(EXERCISE DATA)
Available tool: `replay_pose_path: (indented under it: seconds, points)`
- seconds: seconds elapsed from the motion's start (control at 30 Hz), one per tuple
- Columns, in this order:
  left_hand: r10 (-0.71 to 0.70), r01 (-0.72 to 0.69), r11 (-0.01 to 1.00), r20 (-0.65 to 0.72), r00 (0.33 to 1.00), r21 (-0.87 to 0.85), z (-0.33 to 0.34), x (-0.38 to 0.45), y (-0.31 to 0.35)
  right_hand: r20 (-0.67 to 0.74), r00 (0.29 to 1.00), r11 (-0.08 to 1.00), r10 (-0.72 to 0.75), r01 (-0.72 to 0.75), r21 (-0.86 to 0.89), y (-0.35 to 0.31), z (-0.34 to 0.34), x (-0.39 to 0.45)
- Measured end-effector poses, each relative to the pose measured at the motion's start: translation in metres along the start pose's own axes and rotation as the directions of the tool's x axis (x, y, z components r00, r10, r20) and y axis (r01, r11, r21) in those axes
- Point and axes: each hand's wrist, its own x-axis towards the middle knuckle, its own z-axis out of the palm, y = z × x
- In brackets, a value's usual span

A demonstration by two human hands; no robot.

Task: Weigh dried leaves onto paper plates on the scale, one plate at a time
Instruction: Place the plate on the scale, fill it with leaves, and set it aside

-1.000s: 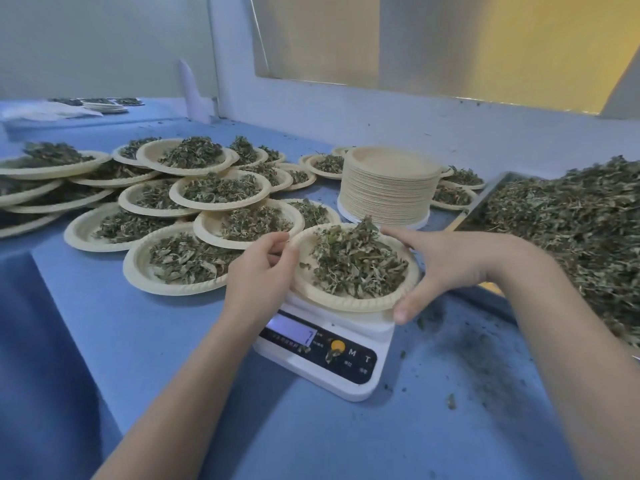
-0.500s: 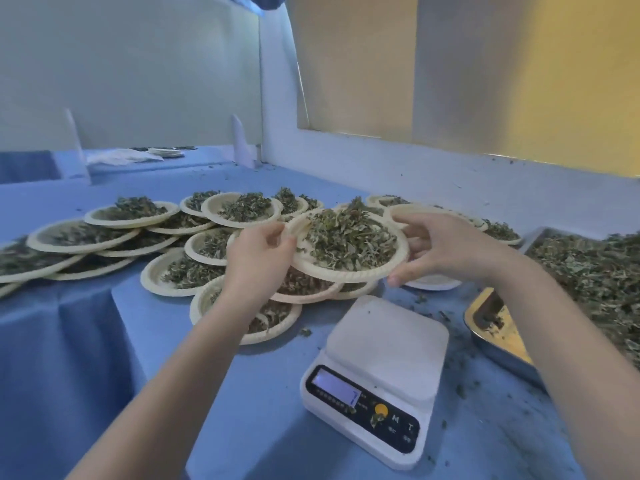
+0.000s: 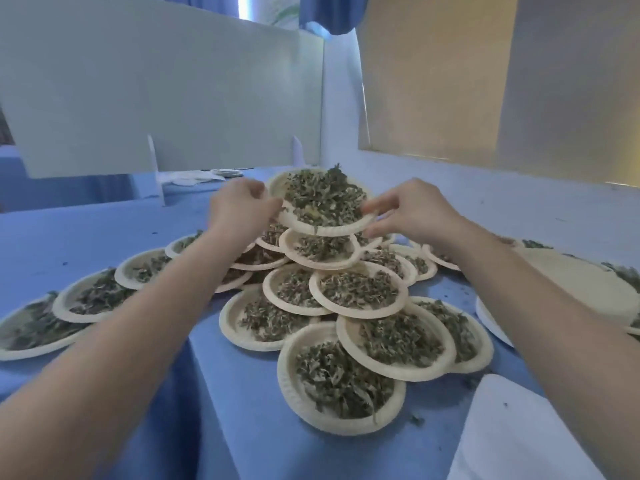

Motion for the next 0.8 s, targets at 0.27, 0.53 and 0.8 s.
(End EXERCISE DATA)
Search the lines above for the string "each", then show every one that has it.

- Measured end-effector poses, each relative to the pose measured at the motion's start: translation in metres along the start pose's own axes and rotation as the directions of the tool's x axis (x, y, z components r00, r10, r20) and y axis (r01, r11, r21) in those axes
- Point and axes: each hand's wrist, its own x-axis towards the middle knuckle, its own z-axis out of the palm, y = z × x

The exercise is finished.